Los ravioles dulces son unos dulces tradicionalmente preparados durante el período de Carnaval, pero son tan buenos que los hacemos también durante el resto del año. Tienen una envoltura de masa quebrada crujiente y un corazón cremoso de ricotta. Los preferimos fritos, pero también se pueden hornear o enriquecer con trocitos de chocolate en su interior.
- Dificultad: Fácil
- Costo: Económico
- Tiempo de preparación: 10 Minutos
- Porciones: 20
- Métodos de Cocción: Fritura
- Cocina: Italiana
- Estacionalidad: Carnaval
Ingredientes
- 300 g harina 00
- 50 g azúcar
- 30 g mantequilla (a temperatura ambiente)
- 1 1/2 cáscara de naranja (rallada)
- 2 huevos
- 1 cucharadita levadura en polvo (nivelada)
- 1 pizca sal
- 300 g ricotta de oveja
- 75 g azúcar
- 1 1/2 cucharadita canela en polvo
- al gusto aceite de girasol
- al gusto azúcar glas
Herramientas
- Corta pastas redondo de 6 cm de diámetro
- Rodillo
- Sartén para freír
Preparación
Para preparar los ravioles dulces con ricotta, comienza con la base. En una mesa de trabajo coloca la harina tamizada y forma un volcán. Dentro de este, agrega el azúcar, una pizca de sal, la cáscara de naranja y los huevos, y bate todo con un tenedor para mezclar los ingredientes.
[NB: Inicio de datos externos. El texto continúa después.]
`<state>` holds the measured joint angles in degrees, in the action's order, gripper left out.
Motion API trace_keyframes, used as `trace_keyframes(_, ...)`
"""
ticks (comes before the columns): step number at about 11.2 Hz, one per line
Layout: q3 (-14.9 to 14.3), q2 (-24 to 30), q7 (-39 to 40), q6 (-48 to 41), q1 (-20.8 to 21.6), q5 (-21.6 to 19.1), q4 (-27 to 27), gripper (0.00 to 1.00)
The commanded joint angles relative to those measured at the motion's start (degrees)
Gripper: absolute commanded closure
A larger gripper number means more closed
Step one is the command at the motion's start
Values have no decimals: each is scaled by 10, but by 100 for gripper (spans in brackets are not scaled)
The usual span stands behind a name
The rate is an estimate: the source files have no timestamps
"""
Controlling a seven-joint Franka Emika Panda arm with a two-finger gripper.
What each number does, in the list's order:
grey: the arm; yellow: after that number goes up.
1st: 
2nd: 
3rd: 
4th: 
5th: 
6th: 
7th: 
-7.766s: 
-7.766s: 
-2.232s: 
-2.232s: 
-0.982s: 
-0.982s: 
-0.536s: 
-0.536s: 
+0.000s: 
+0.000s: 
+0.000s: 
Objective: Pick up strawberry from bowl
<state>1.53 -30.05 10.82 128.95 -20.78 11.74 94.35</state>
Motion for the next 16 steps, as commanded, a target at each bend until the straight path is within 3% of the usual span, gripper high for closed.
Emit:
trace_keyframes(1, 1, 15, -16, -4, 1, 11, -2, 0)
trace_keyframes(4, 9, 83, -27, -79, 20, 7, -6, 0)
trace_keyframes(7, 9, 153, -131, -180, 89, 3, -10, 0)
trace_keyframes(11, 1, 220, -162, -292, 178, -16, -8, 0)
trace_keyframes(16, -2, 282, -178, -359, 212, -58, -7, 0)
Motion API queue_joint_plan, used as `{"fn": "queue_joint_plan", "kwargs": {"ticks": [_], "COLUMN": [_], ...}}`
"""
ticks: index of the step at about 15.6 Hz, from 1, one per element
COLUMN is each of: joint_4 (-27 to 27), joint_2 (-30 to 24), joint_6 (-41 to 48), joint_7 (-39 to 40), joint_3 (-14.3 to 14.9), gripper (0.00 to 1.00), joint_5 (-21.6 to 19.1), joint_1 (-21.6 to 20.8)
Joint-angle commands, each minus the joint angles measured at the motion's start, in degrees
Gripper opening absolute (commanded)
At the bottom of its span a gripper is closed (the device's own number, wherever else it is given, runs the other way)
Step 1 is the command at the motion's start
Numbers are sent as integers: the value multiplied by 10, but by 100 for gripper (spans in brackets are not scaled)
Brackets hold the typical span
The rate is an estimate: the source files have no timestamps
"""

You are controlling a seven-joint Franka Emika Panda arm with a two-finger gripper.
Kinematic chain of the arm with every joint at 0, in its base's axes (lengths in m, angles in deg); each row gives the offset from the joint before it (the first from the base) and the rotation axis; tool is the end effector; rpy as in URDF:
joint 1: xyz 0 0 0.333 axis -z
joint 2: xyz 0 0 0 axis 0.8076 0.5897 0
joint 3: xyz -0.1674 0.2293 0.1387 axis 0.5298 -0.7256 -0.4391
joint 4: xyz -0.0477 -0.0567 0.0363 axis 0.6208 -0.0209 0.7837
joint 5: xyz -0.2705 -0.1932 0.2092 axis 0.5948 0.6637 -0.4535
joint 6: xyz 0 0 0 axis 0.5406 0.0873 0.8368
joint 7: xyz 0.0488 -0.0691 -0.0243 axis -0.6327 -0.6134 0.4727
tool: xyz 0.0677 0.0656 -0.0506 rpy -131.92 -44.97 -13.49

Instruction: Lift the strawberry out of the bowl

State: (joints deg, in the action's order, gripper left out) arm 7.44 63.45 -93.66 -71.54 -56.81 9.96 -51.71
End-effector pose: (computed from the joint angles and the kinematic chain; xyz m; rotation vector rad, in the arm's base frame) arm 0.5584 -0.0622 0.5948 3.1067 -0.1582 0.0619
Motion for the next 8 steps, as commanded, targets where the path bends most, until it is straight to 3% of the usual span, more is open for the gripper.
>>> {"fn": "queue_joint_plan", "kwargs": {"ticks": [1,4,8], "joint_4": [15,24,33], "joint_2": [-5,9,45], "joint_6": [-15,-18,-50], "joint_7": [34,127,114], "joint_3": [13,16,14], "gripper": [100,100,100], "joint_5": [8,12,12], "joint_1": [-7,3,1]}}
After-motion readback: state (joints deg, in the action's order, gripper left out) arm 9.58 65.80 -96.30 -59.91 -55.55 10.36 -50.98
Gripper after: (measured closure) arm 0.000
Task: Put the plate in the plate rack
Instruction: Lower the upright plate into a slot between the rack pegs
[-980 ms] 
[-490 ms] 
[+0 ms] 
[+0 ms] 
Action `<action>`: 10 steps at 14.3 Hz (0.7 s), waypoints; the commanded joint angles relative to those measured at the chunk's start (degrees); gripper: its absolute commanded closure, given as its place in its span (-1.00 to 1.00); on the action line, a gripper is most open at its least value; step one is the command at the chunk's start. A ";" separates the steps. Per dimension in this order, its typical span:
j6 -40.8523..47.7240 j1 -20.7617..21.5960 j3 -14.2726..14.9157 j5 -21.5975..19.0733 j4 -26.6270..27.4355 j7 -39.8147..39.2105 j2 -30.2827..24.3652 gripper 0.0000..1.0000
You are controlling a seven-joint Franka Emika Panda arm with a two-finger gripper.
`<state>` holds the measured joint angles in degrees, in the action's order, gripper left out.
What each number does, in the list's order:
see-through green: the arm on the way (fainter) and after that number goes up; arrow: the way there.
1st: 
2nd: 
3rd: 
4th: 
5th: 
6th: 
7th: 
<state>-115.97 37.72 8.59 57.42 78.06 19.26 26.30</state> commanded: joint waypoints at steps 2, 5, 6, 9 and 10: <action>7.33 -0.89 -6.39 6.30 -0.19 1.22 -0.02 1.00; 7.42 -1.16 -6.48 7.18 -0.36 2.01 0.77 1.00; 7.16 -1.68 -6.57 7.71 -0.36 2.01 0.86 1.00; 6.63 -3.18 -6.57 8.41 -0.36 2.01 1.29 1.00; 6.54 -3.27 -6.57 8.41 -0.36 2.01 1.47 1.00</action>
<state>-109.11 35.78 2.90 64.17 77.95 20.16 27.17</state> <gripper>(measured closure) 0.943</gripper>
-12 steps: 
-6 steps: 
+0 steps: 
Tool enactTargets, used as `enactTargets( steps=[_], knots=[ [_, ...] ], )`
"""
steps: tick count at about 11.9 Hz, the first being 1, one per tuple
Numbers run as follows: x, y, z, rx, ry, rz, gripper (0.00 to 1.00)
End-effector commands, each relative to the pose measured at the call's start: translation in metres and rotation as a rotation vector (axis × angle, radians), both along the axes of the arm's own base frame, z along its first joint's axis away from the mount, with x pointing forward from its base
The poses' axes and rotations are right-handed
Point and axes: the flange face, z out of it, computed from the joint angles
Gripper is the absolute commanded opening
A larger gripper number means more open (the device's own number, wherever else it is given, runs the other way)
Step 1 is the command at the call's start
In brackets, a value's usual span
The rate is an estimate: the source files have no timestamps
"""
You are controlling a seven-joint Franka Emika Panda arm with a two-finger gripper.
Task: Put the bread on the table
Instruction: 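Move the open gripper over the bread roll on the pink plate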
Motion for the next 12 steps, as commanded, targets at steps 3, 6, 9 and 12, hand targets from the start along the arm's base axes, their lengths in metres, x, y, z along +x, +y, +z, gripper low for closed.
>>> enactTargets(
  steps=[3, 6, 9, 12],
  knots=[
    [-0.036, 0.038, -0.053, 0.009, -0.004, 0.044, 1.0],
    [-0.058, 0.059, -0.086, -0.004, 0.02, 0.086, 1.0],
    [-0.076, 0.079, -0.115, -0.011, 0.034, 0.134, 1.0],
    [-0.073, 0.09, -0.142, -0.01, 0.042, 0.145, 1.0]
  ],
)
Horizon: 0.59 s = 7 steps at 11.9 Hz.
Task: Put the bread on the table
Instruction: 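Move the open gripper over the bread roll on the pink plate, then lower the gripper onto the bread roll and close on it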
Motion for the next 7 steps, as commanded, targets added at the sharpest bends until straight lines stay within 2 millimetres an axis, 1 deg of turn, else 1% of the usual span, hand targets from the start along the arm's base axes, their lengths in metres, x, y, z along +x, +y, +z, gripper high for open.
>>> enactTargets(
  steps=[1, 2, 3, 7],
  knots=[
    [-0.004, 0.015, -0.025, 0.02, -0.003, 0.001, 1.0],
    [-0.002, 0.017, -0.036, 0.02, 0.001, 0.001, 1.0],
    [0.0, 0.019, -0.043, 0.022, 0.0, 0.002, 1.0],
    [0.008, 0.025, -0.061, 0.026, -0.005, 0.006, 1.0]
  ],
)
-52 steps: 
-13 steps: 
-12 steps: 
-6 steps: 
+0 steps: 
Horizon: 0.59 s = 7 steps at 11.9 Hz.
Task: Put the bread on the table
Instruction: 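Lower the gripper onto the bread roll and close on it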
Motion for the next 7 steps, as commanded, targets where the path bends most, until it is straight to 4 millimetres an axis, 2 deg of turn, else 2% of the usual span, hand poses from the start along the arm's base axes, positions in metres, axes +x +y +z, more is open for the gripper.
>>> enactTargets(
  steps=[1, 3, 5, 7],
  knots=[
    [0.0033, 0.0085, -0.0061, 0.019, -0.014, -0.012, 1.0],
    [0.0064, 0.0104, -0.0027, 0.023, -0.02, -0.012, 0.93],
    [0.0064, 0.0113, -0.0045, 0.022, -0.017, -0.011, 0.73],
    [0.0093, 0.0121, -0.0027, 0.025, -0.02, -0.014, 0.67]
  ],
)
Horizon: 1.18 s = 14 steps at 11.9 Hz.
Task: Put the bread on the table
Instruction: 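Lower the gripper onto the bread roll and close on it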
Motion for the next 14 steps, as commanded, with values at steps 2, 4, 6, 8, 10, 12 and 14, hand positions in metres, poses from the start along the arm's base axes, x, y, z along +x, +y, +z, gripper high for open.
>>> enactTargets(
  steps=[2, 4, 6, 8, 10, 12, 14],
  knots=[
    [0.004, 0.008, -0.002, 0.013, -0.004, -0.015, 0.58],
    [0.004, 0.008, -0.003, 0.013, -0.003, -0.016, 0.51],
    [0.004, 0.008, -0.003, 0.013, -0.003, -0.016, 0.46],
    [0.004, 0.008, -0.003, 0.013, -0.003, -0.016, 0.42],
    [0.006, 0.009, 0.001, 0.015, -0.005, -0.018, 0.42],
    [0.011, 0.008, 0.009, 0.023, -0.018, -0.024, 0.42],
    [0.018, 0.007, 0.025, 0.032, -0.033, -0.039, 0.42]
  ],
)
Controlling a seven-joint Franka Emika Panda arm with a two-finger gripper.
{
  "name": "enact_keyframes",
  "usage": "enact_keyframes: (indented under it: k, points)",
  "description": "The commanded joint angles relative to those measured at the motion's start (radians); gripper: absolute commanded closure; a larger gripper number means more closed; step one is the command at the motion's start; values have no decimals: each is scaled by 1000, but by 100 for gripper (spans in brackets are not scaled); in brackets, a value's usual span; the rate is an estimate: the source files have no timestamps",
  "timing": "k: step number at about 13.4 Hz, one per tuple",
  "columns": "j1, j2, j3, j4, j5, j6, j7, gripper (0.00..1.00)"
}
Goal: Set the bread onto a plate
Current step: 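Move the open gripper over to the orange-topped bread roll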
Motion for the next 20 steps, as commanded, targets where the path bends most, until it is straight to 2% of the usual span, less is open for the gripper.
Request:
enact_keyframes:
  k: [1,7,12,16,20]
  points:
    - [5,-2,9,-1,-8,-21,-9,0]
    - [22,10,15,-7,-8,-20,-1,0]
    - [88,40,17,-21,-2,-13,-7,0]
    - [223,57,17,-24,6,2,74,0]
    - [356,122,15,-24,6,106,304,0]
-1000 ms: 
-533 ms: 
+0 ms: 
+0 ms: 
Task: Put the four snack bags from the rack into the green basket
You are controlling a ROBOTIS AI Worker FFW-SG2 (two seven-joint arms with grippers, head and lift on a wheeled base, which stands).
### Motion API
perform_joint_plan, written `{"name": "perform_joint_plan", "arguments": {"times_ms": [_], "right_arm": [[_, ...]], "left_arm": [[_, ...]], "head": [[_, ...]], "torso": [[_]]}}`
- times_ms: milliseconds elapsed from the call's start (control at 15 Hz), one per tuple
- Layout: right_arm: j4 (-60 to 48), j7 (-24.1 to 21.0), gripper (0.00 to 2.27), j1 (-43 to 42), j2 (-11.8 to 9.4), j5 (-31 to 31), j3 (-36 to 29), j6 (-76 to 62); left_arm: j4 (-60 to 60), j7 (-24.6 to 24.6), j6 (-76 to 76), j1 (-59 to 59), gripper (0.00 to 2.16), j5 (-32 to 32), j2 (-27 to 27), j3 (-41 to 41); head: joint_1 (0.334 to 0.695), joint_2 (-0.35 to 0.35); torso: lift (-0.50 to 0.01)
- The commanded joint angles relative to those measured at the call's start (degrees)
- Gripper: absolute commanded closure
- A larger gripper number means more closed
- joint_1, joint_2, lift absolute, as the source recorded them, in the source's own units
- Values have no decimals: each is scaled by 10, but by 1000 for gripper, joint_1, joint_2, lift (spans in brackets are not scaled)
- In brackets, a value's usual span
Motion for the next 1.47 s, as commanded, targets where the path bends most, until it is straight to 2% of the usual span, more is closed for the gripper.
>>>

Añade la mantequilla ablandada y la levadura, y comienza a amasar con las manos hasta obtener una bola lisa y homogénea.
Envuelve la masa en film transparente y déjala reposar durante 10 minutos.Mientras tanto, procede preparando el relleno. En un bol coloca la ricotta junto con el azúcar y la canela. Trabájala a crema con la ayuda de un tenedor o una batidora eléctrica o manual.
Ahora procede con la creación de los ravioles. Espolvorea la mesa de trabajo con un poco de harina y extiende la masa con un rodillo hasta un grosor de aproximadamente 3 mm.
Con un corta pastas de 6-8 cm de diámetro, recorta círculos. Coloca en medio círculo una cucharadita de crema de ricotta, dejando libre el borde. Cierra los ravioles uniendo el borde superior con el inferior y sella presionando con los dientes de un tenedor, para que no se abran durante la cocción. Repite la operación hasta agotar los ingredientes.
En una sartén honda, vierte abundante aceite de girasol y caliéntalo a fuego medio. Haz la prueba con un raviol: si sube rápidamente a la superficie, el aceite está listo; si se oscurece demasiado rápido, retira la sartén del fuego por unos segundos o añade más aceite. Fríe los ravioles durante aproximadamente un minuto, dándoles la vuelta en ambos lados, hasta que estén dorados.
Escúrrelos sobre papel absorbente, déjalos enfriar y colócalos en una bandeja. Espolvorea con azúcar glas antes de servir.
Consejos
Recomiendo consumirlos solo una vez fríos.